In the data below, find each line containing the string "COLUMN" and return it.

Stored entries
════════════════

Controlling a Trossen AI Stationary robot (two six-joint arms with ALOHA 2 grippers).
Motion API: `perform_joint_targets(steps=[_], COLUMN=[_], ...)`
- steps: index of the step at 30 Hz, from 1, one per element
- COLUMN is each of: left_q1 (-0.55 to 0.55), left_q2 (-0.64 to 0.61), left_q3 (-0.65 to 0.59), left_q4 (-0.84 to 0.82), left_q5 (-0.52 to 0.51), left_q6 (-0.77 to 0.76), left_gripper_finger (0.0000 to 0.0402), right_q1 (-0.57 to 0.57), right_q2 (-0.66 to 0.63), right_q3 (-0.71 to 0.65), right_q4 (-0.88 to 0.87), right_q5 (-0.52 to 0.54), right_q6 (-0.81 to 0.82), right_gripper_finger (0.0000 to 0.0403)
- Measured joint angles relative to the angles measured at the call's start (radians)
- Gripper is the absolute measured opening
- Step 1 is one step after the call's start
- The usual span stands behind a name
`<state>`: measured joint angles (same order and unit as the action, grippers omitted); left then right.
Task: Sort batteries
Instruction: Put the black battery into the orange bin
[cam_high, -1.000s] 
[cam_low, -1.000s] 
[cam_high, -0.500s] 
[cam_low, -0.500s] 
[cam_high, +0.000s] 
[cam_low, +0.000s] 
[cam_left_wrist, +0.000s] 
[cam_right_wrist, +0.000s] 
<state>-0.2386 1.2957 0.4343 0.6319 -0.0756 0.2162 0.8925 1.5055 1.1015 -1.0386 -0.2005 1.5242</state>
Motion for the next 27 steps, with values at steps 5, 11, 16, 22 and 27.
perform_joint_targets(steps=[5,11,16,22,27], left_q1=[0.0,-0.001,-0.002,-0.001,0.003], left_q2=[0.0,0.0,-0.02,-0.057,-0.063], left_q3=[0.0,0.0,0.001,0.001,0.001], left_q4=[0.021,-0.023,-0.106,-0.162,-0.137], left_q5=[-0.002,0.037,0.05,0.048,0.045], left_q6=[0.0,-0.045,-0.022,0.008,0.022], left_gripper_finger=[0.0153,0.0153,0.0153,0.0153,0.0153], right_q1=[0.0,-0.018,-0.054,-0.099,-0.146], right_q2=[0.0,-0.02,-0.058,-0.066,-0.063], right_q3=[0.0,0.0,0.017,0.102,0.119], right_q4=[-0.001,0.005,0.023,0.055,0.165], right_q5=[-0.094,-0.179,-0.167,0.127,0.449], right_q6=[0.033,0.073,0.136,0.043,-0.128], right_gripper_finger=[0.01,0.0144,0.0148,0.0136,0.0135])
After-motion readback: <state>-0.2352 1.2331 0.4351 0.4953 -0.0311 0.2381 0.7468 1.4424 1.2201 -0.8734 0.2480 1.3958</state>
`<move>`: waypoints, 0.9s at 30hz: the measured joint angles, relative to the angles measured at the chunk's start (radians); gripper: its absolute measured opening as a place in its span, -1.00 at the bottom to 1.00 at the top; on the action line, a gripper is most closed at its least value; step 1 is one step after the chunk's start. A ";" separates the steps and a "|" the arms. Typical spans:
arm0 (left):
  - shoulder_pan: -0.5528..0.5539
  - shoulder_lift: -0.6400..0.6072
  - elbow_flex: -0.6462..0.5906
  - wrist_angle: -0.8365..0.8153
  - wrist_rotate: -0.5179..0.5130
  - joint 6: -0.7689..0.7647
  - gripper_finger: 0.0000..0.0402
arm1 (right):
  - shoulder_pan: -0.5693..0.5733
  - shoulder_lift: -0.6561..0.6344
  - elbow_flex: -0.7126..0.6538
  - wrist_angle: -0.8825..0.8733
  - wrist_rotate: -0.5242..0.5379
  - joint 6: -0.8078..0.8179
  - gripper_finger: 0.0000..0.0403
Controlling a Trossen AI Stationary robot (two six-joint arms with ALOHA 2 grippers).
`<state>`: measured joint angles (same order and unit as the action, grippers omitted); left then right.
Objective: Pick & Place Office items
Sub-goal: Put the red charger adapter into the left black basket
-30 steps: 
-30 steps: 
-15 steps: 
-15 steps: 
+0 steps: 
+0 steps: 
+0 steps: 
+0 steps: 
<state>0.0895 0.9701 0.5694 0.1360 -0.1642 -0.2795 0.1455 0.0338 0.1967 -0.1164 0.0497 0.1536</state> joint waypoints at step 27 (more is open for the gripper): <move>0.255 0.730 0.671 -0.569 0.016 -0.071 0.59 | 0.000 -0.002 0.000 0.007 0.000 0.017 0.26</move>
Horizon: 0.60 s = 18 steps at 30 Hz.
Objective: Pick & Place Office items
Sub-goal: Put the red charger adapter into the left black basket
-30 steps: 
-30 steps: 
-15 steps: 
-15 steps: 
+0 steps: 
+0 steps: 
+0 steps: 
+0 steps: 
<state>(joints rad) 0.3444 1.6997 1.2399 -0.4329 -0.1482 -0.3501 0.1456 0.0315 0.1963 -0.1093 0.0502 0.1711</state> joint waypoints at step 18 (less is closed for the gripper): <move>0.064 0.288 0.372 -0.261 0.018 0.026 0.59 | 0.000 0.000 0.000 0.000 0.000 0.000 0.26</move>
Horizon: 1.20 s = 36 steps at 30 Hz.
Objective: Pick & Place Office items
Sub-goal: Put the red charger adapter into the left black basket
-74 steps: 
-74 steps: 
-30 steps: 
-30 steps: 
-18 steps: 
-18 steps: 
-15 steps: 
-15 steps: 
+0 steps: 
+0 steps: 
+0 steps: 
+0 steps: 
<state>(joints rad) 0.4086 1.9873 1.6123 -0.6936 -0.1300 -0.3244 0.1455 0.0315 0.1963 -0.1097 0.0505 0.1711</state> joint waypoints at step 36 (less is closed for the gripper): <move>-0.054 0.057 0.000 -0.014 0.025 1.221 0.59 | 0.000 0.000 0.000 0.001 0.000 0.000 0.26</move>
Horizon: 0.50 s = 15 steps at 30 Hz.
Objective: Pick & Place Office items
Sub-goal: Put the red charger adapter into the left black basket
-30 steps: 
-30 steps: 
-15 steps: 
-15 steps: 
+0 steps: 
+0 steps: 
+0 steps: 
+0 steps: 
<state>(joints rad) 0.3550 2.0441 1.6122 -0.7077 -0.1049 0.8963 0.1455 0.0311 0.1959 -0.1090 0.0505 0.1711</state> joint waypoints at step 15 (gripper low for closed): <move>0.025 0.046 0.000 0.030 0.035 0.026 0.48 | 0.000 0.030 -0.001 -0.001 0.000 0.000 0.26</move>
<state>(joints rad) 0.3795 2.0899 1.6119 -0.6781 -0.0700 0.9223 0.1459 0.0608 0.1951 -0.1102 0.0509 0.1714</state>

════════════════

> **OUTPUT**:
Motion API: `perform_joint_targets(steps=[_], COLUMN=[_], ...)`
- COLUMN is each of: left_q1 (-0.55 to 0.55), left_q2 (-0.64 to 0.61), left_q3 (-0.65 to 0.59), left_q4 (-0.84 to 0.82), left_q5 (-0.52 to 0.51), left_q6 (-0.77 to 0.76), left_gripper_finger (0.0000 to 0.0402), right_q1 (-0.57 to 0.57), right_q2 (-0.66 to 0.63), right_q3 (-0.71 to 0.65), right_q4 (-0.88 to 0.87), right_q5 (-0.52 to 0.54), right_q6 (-0.81 to 0.82), right_gripper_finger (0.0000 to 0.0403)

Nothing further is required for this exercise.